Caselaws

Affaire de crimes graves (Tel Aviv) 14098-08-22 État d’Israël c. Ashbir Tarkin - part 15

septembre 9, 2025
Impression

Lors de son contre-interrogatoire, l'épouse de la plaignante a déclaré que son mari avait été abattu lors de l'incident, mais a refusé de lui dire ce qu'elle savait sur ce qui s'était passé.  Le témoin a réitéré qu'elle avait tout donné lors de son interrogatoire à la police et qu'elle n'avait rien à ajouter.  Elle a ajouté : «Je voulais venir, je voulais aussi témoigner, maintenant je ne veux plus témoigner" (p.  330 du protégé).  Lorsque le tribunal a demandé à la témoin ses difficultés à répondre aux questions, elle a répondu : «...  Je ne suis pas contre toi, Dieu nous en préserve...  Je vais vous dire quelle est ma difficulté, en ce moment je suis dans un endroit où je me sens menacé, allez, la personne est là, je ne veux pas être en sa présence, je ne veux pas être dans ce couloir, c'est dur pour moi d'être ici, c'est traumatisant le simple fait d'être ici, c'est un traumatisme, c'est dur pour moi de regarder et de parler...» (p.  338 de Prut).  La témoin est restée ferme dans son refus de répondre aux questions.  À la fin de son témoignage direct, elle a regardé les juges et a déclaré : «Tu fais un travail sacré et des remerciements» (p.  340 de Prut).
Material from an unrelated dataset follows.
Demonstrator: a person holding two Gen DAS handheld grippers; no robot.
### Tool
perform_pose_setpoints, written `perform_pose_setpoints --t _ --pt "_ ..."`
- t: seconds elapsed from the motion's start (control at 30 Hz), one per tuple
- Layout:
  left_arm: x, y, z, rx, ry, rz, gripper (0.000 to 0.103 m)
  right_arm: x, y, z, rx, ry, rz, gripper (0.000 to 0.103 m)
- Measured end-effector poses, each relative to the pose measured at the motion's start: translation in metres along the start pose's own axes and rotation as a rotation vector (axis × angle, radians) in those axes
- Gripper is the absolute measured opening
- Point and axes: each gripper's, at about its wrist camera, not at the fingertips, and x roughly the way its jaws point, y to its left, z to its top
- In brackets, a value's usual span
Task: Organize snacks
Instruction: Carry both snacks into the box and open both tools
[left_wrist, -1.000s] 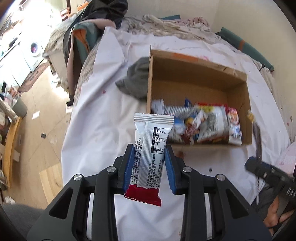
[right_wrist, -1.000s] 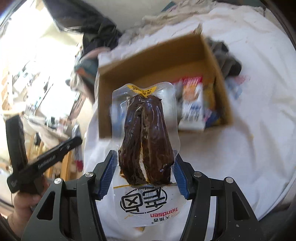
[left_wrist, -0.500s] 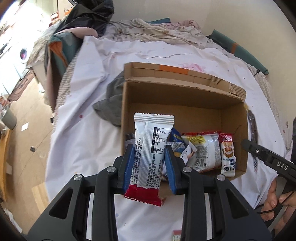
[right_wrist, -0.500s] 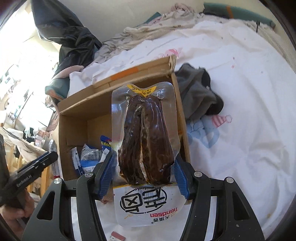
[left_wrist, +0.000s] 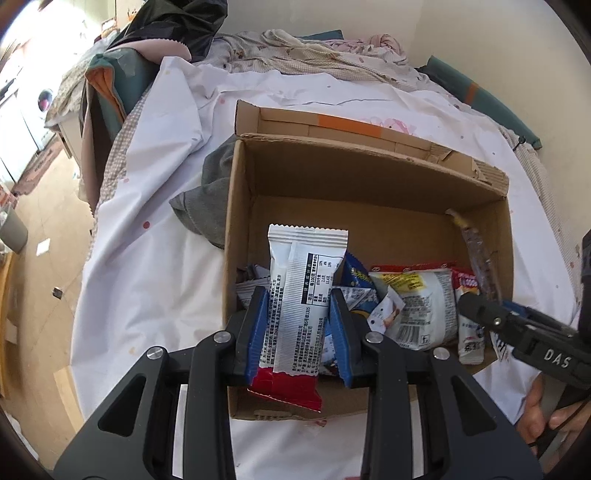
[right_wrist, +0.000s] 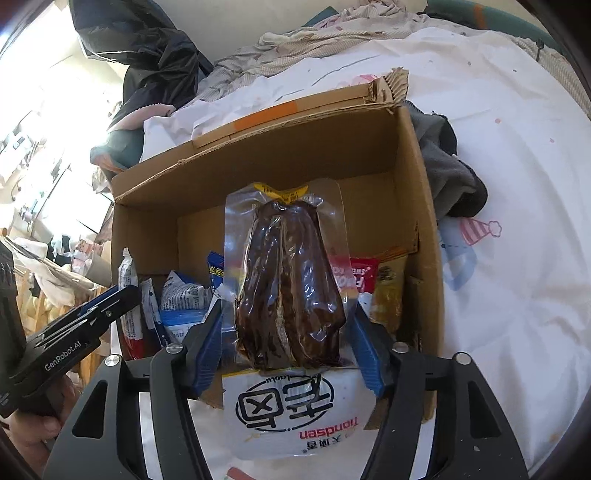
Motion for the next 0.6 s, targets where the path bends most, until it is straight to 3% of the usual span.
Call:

Déclarations du plaignant et de son épouse faites en dehors des murs du tribunal - admissibilité et poids

  1. Article 10A(a) L'ordonnance sur les preuves stipule :

")a) Une déclaration écrite donnée par un témoin à l'extérieur du tribunal sera recevable comme preuve dans une procédure pénale si les éléments suivants sont réunis : (1) la déclaration a été prouvée au procès ; (2) La personne ayant fait la déclaration est un témoin lors du procès et les parties ont eu la possibilité de contre-interroger ; (3) Le témoignage diffère, selon l'avis du tribunal, de la déclaration en détail substantiel, ou le témoin nie le contenu de la déclaration ou affirme ne pas en se souvenir".
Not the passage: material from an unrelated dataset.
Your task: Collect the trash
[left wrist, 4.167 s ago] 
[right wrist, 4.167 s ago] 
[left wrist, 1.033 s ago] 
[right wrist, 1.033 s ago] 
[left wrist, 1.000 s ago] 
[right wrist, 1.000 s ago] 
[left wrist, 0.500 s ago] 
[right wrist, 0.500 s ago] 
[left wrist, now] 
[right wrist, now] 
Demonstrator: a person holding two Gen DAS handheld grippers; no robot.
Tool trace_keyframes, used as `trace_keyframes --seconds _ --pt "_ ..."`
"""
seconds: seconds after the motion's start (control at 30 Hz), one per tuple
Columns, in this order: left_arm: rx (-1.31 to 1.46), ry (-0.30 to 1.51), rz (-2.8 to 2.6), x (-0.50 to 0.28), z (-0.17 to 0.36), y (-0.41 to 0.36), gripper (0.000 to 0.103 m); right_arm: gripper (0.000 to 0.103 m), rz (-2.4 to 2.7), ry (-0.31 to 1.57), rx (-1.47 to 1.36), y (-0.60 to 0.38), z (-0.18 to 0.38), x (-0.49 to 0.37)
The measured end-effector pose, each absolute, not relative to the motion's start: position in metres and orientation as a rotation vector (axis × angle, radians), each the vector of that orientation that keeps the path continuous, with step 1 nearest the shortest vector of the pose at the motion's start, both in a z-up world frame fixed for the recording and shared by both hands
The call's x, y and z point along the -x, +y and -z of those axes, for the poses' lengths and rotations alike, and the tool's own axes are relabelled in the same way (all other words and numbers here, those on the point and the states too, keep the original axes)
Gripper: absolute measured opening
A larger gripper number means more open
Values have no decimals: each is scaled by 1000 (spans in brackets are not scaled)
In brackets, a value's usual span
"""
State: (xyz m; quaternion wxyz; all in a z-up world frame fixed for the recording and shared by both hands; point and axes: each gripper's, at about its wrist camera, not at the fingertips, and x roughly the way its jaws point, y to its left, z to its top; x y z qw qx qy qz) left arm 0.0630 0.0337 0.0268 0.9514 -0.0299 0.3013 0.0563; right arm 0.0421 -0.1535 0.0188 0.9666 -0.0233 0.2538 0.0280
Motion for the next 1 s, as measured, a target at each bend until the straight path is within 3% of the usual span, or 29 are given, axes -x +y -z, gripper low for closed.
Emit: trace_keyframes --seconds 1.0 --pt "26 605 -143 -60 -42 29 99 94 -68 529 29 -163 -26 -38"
Article 10A(a) L'Ordonnance sur les preuves établit donc trois conditions cumulatives pour qu'une déclaration écrite faite par un témoin en dehors de la salle d'audience soit recevable comme preuve de contenu, et puisse servir de substitut au témoignage devant le tribunal.  Dans le préambule d'un litige collectif (a) apparaît l'exigence que l'énoncé soit «Écrit», lorsque la jurisprudence élargissait la question pour inclure l'enregistrement des déclarations du témoin, ou la consignation de leur contenu dans un protocole d'accord.  Cet enregistrement peut être réalisé même après la conversation avec le témoin, à condition que les mots soient fidèlement reflétés dans la mémoire (voir Appel pénal 4004/93 Yakubovitz c.  État d'IsraëlIsrSC 50(1) 133, 166 ; 1000 : Une autre audience 23/85 État d'Israël c.  TubulISRSC 42(4) 309, 354-355).